[Activity]: Print exactly the lines below between the line containing "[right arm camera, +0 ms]" and the line containing "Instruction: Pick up", counting both of those lines. Leave pictures out.

[Records to process]:
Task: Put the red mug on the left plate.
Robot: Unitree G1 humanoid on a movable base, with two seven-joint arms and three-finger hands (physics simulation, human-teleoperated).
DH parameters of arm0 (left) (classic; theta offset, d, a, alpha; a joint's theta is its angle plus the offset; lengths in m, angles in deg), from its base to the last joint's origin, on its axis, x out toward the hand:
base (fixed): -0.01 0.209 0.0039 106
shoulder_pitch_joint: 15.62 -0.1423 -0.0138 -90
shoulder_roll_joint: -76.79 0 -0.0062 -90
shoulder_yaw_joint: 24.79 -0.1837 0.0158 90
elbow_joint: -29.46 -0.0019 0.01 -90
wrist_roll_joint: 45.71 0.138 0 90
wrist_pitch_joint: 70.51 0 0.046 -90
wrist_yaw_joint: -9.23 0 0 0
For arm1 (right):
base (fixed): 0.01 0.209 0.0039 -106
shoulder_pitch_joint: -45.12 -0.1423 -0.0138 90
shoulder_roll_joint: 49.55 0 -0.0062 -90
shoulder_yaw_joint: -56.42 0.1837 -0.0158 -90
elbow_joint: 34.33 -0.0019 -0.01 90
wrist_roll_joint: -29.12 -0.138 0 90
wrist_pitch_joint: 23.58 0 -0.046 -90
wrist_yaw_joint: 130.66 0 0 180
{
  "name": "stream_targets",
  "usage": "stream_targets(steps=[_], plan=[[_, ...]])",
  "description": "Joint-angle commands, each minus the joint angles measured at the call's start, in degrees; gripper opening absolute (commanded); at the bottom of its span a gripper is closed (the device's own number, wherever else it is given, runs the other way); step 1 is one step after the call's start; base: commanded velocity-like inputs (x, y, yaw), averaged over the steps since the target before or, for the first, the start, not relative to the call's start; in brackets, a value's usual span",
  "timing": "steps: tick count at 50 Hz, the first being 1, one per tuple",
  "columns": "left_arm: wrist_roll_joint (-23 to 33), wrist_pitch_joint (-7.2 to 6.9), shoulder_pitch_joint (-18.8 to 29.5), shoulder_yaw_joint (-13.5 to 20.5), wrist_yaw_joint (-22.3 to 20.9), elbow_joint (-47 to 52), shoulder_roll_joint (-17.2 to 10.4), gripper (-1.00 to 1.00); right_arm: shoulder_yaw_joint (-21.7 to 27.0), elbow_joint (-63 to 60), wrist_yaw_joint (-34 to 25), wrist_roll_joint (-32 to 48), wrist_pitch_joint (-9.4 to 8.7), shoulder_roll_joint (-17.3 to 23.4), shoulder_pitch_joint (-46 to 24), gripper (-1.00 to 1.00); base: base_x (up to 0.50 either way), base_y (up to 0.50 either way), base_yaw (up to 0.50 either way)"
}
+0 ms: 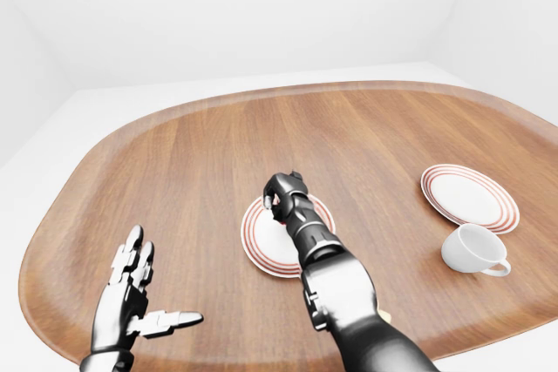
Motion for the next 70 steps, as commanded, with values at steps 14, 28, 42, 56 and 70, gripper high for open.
stream_targets(steps=[14,28,42,56,70], plan=[[-0.8,0.00,-0.8,0.3,-1.0,-0.7,0.1,1.00,0.6,0.4,-2.1,7.9,-3.97,-2.5,3.7,-1.00,0.00,0.00,0.00],[-1.3,0.00,-0.7,0.9,-1.6,0.0,0.3,1.00,1.6,0.4,-2.5,7.4,-2.42,-2.7,4.2,-1.00,0.00,0.00,0.00],[-1.6,0.00,-0.9,1.3,-2.2,0.0,0.8,1.00,1.1,0.5,-0.8,9.8,-3.75,-2.8,4.7,1.00,0.00,0.00,0.00],[-1.1,0.00,-1.1,1.0,-2.0,-0.2,0.8,1.00,0.7,0.6,-2.3,11.7,-3.97,-2.8,5.6,1.00,0.00,0.00,0.00],[-1.0,0.00,-0.9,0.9,-1.6,-0.2,0.7,1.00,0.8,-0.3,-1.4,9.9,-2.26,-0.1,0.1,1.00,0.00,0.00,0.00]])
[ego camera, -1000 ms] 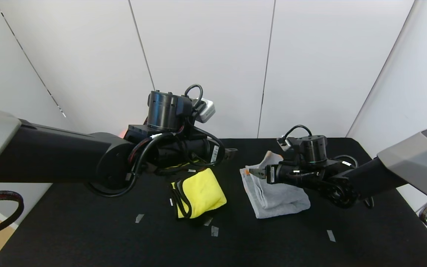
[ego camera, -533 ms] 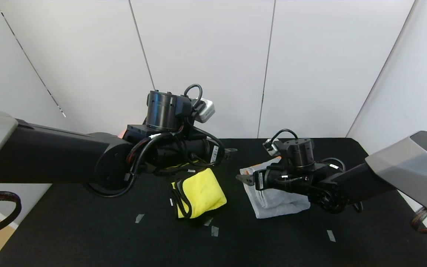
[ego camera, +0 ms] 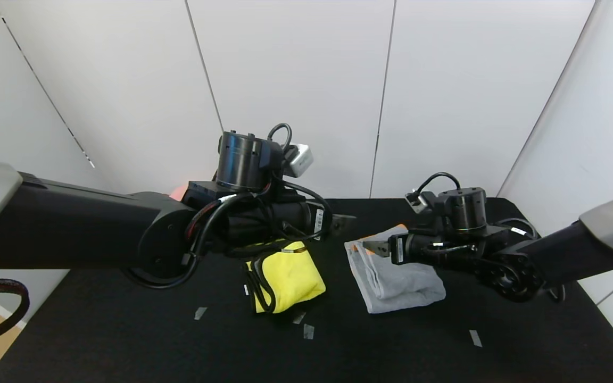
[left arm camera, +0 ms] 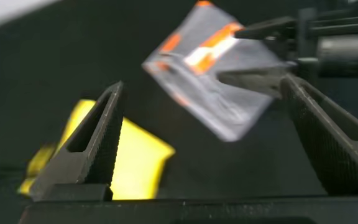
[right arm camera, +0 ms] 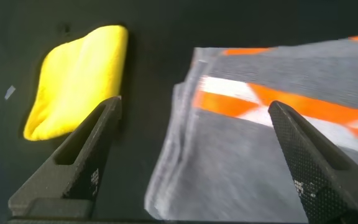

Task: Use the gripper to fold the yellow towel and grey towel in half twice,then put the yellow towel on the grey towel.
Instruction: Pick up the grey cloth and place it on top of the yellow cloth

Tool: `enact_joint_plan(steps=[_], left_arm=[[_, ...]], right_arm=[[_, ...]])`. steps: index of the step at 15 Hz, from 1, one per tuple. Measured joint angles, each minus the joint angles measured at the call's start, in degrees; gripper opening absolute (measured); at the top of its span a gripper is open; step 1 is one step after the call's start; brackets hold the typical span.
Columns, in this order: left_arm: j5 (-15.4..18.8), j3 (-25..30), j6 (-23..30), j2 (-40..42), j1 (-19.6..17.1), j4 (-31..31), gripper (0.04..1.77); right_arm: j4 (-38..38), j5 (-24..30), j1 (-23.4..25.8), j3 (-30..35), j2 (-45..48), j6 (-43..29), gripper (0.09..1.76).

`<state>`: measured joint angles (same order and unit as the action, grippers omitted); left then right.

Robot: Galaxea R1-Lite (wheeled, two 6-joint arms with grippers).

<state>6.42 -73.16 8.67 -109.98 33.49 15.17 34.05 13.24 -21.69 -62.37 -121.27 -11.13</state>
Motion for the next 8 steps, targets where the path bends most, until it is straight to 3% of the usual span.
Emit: enact_joint_plan(steps=[2, 3, 8], left_arm=[[6.44, -0.77, 6.17, -0.1, 0.33, -0.52, 1.72], [7.85, -1.04, 6.99, -0.4, 0.38, -0.56, 1.72], [8.73, -2.32, 9.2, -5.75, 2.08, -1.13, 1.72]], right_arm=[[-0.35, 0.04, 2.95, 2.12, 2.06, 0.0, 1.71], [-0.57, 0.06, 4.35, 2.84, 2.76, 0.0, 1.71], [-0.74, 2.33, 9.9, 4.96, 3.94, -0.11, 1.71]])
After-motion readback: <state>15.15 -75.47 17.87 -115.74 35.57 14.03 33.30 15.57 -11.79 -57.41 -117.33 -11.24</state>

[Output for this task]:
[right arm camera, +0 ms] 

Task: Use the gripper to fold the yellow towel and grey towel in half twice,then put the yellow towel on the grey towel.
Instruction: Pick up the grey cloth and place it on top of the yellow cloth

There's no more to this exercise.